Information shown:
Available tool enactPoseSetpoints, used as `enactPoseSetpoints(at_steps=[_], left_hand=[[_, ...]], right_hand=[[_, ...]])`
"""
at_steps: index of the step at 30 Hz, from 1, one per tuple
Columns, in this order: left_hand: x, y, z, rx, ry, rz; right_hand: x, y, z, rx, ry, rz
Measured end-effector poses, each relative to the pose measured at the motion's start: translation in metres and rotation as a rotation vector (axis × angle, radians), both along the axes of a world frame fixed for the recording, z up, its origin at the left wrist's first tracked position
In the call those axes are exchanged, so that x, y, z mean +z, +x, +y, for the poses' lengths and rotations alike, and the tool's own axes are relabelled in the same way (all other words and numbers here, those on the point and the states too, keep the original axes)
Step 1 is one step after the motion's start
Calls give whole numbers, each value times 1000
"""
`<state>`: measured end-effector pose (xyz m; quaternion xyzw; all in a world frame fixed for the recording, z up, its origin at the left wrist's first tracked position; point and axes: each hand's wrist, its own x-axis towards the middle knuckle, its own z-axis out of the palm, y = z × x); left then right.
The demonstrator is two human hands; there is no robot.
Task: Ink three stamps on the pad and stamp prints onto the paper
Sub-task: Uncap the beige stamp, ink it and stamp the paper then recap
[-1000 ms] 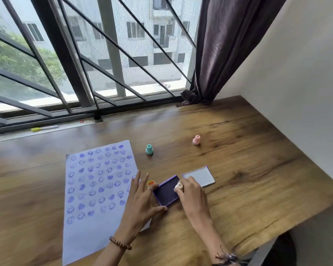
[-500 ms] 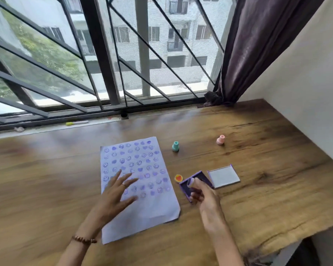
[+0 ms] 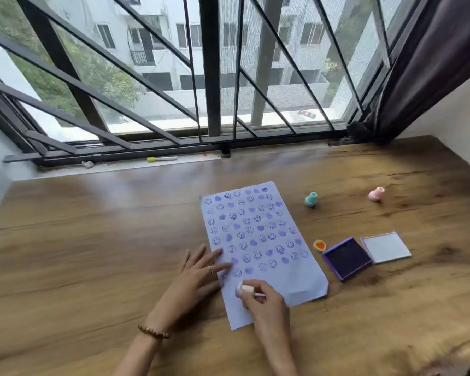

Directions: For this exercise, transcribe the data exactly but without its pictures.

Exercise result:
Available tool enactPoseSetpoints, used as `enactPoseSetpoints(at_steps=[_], left_hand=[[_, ...]], right_hand=[[_, ...]])`
"""
at_steps: index of the step at 30 Hz, from 1, one per tuple
Columns, in this order: left_hand: x, y, z, rx, ry, rz; right_hand: x, y, z, rx, ry, rz
Measured end-effector poses, each relative to the pose measured at the motion's start: translation in metres and rotation as a rotation vector (axis × angle, radians), both along the axes of a world frame fixed for the recording, z up, its origin at the left wrist's first tracked position
In the call those axes are exchanged, so that x, y, z mean +z, +x, +y, for the poses' lengths and rotations alike, and the tool's own axes are relabelled in the same way (all other words and numbers here, those on the point and the states too, keep the original axes)
Step 1 is one step after the motion's start
Calls give whole numbers, each value times 1000
"""
`<state>`: measured end-effector pose (xyz m; quaternion xyzw; all in a world frame fixed for the recording, z up, its origin at the left wrist's first tracked position; point and axes: each hand's wrist, its own x-axis towards the middle knuckle, its own z-axis out of the palm, y = z × x); left then right.
The demonstrator is two human hands; there is no robot.
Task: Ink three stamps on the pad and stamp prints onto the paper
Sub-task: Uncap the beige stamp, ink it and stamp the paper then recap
[-1000 ms] 
[-500 ms] 
[+0 ms] 

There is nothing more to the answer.